The Boeing 737 declared an emergency and was intercepted and escorted to Essex Airport by two RAF Eurofighter typhoons.
The aircraft began to descend over the United Kingdom at around 6.30 p.m. this evening after declaring an emergency over the North Sea.
He allegedly lost communication with air traffic control during his flight to Dublin.
Essex police said: “A flight from Krakow to Dublin was diverted to Stansted Airport around 6.30pm on Monday 13 July due to reports of a security alert.

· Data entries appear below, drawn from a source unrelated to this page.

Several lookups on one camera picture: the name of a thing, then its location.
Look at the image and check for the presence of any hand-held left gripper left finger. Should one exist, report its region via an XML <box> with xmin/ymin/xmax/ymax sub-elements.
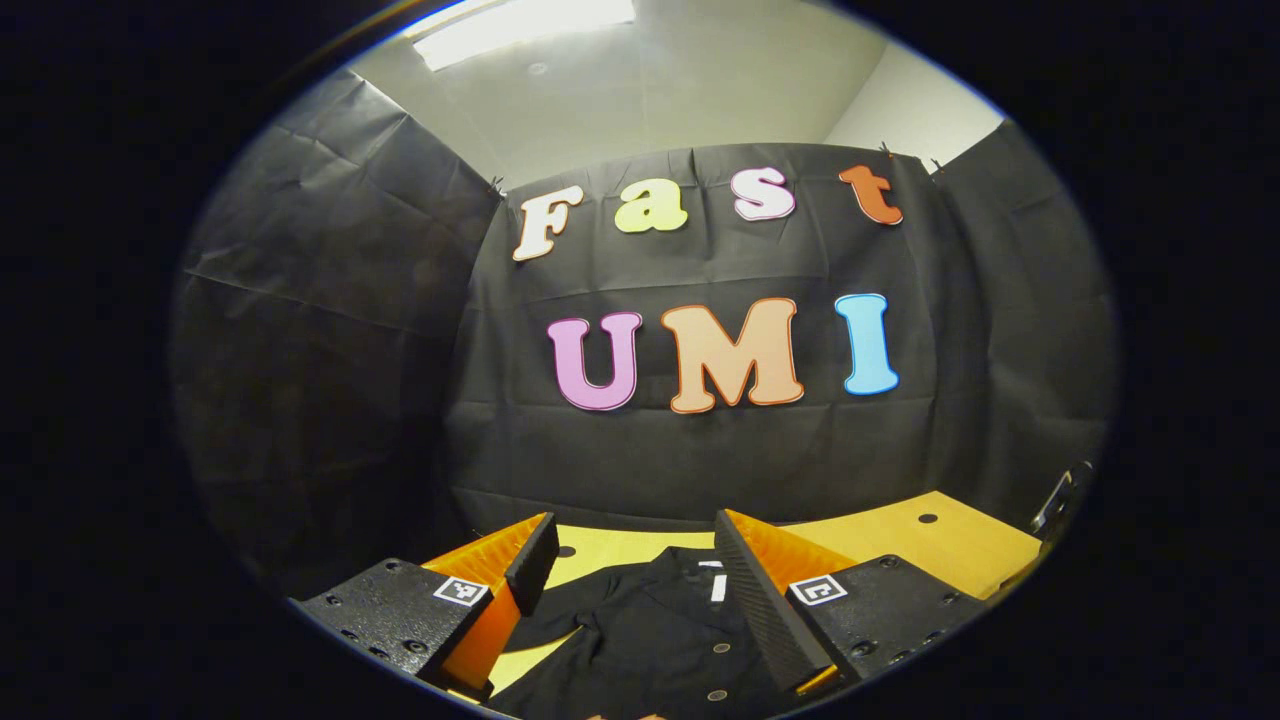
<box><xmin>290</xmin><ymin>512</ymin><xmax>561</xmax><ymax>701</ymax></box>

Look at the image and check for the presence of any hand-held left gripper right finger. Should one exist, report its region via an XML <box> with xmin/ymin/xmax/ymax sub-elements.
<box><xmin>714</xmin><ymin>508</ymin><xmax>991</xmax><ymax>696</ymax></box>

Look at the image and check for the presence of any black buttoned shirt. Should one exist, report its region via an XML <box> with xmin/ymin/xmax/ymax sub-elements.
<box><xmin>485</xmin><ymin>545</ymin><xmax>831</xmax><ymax>720</ymax></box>

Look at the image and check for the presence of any black backdrop cloth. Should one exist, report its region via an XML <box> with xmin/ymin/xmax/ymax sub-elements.
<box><xmin>170</xmin><ymin>70</ymin><xmax>1116</xmax><ymax>591</ymax></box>

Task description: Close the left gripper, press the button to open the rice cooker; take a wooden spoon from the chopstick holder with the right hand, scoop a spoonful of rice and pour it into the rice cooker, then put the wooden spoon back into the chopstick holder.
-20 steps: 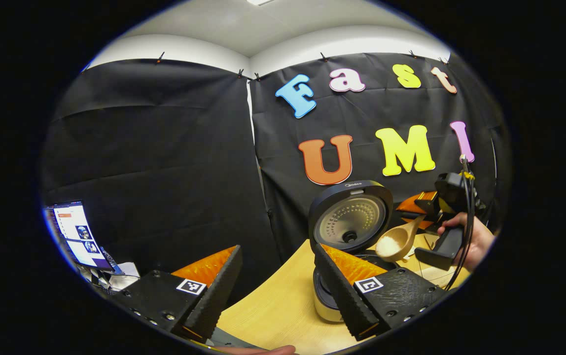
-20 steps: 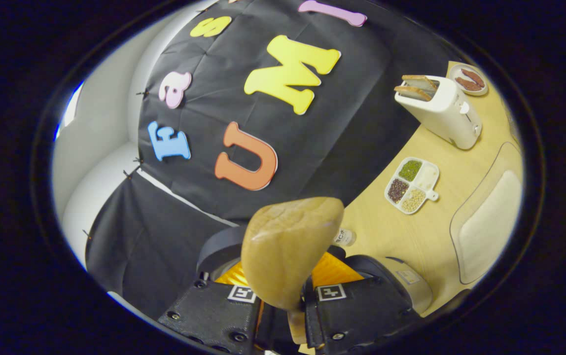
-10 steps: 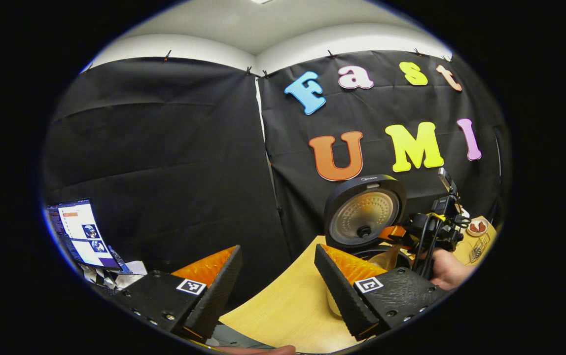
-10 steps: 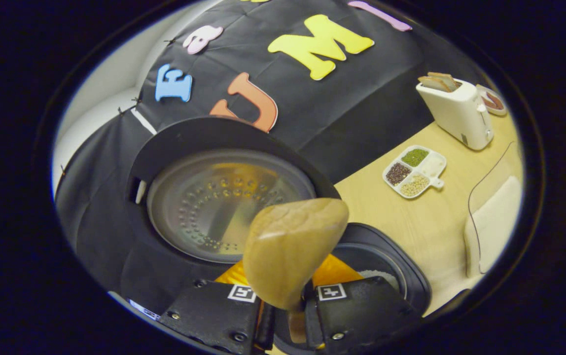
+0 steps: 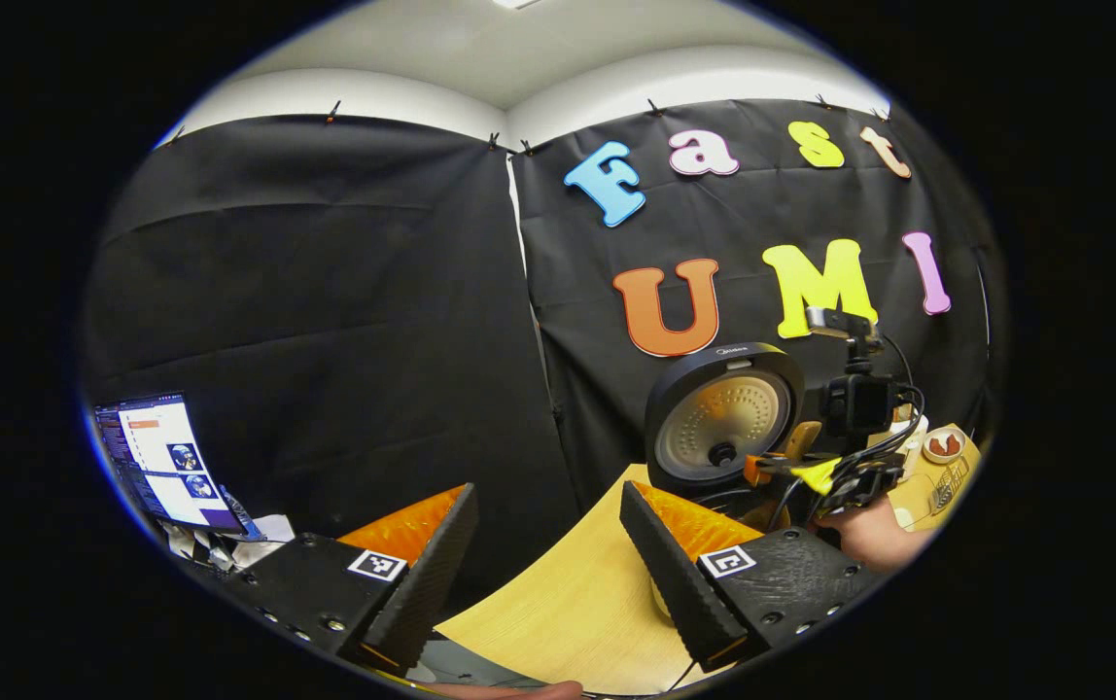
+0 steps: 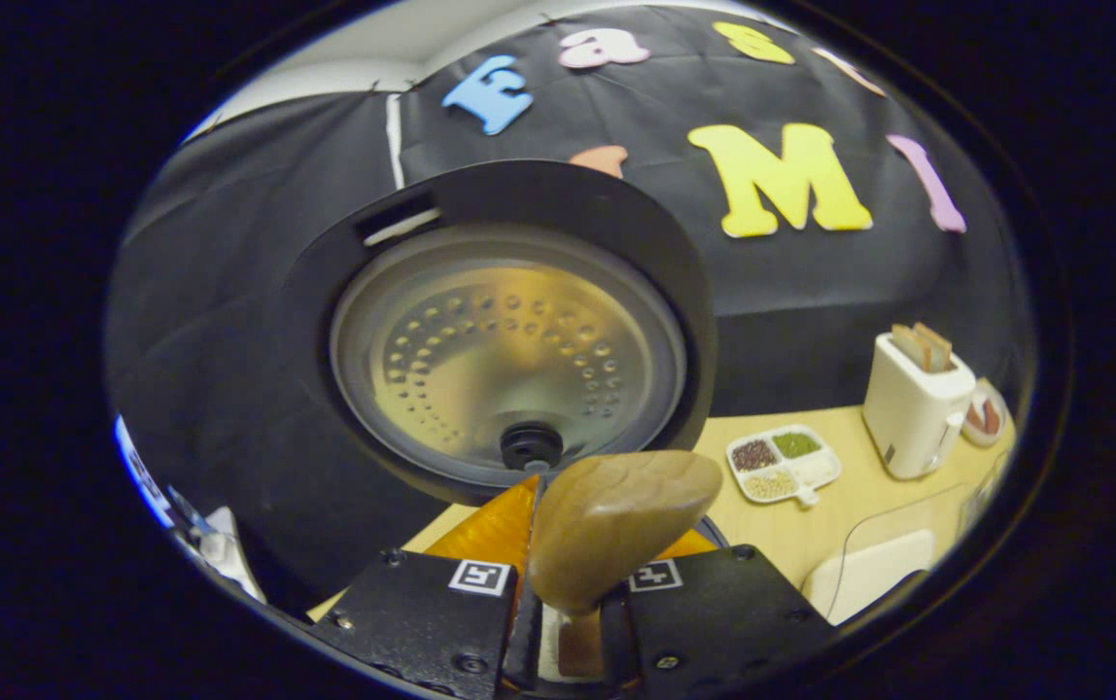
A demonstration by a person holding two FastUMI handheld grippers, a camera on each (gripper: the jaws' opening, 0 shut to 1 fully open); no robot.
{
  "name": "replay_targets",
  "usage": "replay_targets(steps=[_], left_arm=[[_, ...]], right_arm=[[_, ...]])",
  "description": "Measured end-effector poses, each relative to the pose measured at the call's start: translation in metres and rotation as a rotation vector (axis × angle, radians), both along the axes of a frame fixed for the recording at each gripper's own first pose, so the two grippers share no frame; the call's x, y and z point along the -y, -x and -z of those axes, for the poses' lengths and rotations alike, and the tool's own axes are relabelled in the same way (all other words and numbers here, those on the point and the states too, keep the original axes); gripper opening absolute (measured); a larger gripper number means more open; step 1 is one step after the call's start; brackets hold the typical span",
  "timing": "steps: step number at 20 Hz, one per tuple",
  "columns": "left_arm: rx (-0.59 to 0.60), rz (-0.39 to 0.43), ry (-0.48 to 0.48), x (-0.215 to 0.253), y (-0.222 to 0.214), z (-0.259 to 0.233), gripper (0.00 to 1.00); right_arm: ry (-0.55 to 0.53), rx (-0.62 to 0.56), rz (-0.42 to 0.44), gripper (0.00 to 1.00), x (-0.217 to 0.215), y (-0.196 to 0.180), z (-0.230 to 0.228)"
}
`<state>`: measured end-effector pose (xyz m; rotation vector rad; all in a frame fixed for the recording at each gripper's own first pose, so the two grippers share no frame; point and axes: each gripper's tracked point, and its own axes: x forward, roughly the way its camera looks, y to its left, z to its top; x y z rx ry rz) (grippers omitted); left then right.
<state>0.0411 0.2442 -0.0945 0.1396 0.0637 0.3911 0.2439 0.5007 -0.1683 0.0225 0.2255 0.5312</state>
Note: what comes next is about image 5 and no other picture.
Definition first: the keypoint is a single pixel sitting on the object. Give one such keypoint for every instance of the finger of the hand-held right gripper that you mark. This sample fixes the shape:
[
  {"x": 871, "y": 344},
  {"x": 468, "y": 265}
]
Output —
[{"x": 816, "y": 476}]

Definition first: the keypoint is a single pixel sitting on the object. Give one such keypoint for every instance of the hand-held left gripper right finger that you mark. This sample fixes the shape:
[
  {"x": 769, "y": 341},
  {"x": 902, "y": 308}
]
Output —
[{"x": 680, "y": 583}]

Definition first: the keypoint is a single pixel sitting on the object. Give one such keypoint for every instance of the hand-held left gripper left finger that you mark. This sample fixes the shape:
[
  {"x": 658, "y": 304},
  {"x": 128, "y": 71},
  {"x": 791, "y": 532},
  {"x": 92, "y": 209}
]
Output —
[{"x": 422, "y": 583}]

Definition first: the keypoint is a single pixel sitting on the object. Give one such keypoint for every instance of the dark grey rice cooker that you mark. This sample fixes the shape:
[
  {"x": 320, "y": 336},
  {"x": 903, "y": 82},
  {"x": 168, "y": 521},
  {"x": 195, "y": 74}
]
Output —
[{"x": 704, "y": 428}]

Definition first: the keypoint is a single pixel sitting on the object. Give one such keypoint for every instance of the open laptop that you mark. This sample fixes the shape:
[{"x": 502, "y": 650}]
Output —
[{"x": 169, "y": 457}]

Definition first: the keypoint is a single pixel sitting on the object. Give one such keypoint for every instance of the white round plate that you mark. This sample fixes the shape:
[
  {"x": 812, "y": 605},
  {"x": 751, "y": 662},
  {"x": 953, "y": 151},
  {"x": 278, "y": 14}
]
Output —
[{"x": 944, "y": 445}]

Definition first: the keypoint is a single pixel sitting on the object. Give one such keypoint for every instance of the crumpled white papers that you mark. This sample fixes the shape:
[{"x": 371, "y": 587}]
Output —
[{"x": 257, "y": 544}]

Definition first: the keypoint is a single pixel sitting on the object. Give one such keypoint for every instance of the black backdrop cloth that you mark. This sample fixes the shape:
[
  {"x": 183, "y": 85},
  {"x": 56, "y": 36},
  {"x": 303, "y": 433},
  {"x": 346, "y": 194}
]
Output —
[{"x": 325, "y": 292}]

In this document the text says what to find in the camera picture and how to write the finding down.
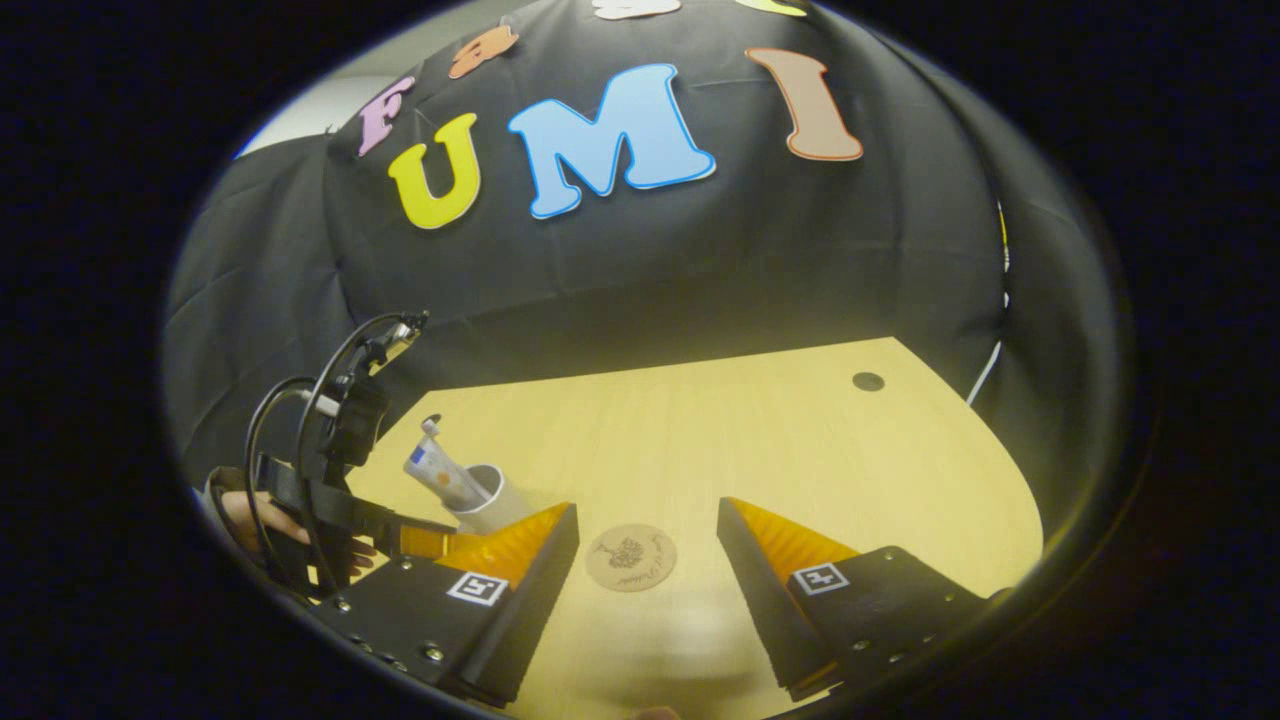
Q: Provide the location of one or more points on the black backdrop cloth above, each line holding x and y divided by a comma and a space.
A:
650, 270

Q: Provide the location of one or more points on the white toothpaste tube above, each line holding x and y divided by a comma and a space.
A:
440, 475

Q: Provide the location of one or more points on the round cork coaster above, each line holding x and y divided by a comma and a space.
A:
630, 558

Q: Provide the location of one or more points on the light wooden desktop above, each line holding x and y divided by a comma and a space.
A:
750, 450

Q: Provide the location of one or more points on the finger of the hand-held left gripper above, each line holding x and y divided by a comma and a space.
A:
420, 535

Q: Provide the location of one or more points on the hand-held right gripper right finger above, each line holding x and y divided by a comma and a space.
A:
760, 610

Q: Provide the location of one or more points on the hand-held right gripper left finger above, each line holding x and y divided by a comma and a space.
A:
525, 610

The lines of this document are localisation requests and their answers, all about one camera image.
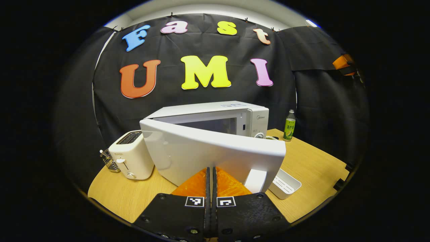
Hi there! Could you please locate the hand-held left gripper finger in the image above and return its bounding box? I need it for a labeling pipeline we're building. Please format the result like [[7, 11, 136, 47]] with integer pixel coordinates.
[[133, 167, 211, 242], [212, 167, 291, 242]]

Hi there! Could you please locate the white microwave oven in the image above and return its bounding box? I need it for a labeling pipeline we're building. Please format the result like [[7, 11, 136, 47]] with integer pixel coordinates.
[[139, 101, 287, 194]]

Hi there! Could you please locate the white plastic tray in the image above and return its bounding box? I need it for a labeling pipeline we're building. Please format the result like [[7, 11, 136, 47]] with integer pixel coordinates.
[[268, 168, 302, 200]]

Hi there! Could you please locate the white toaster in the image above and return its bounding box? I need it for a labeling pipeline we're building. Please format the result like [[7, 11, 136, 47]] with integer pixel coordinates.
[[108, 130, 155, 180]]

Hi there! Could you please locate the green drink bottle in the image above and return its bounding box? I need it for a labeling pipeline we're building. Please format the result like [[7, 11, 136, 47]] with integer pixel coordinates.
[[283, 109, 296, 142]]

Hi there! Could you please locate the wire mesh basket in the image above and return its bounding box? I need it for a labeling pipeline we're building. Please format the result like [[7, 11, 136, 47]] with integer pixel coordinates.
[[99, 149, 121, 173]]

“The plane is currently at the airport and the officers are investigating.
“We will bring you more information when we can. ”
A spokesman for Stansted Airport confirmed the incident to reporters and said police were on hand to deal with it.
She said that the passengers on board were safe.
RAF fighter jets can fly at speeds of up to 500 mph.
They would have returned to their base.
They were from RAF Coningsby in Lincolnshire, which is one of two RAF rapid reaction alert stations responsible for protecting British airspace.
Stansted is an aerodrome designated for emergency situations like these.
The plane remains at the airport this evening and would be parked on the north side, generally reserved for such situations, including hijackings or terrorist threats.
Emergency teams were on standby at Stansted in accordance with airport procedures.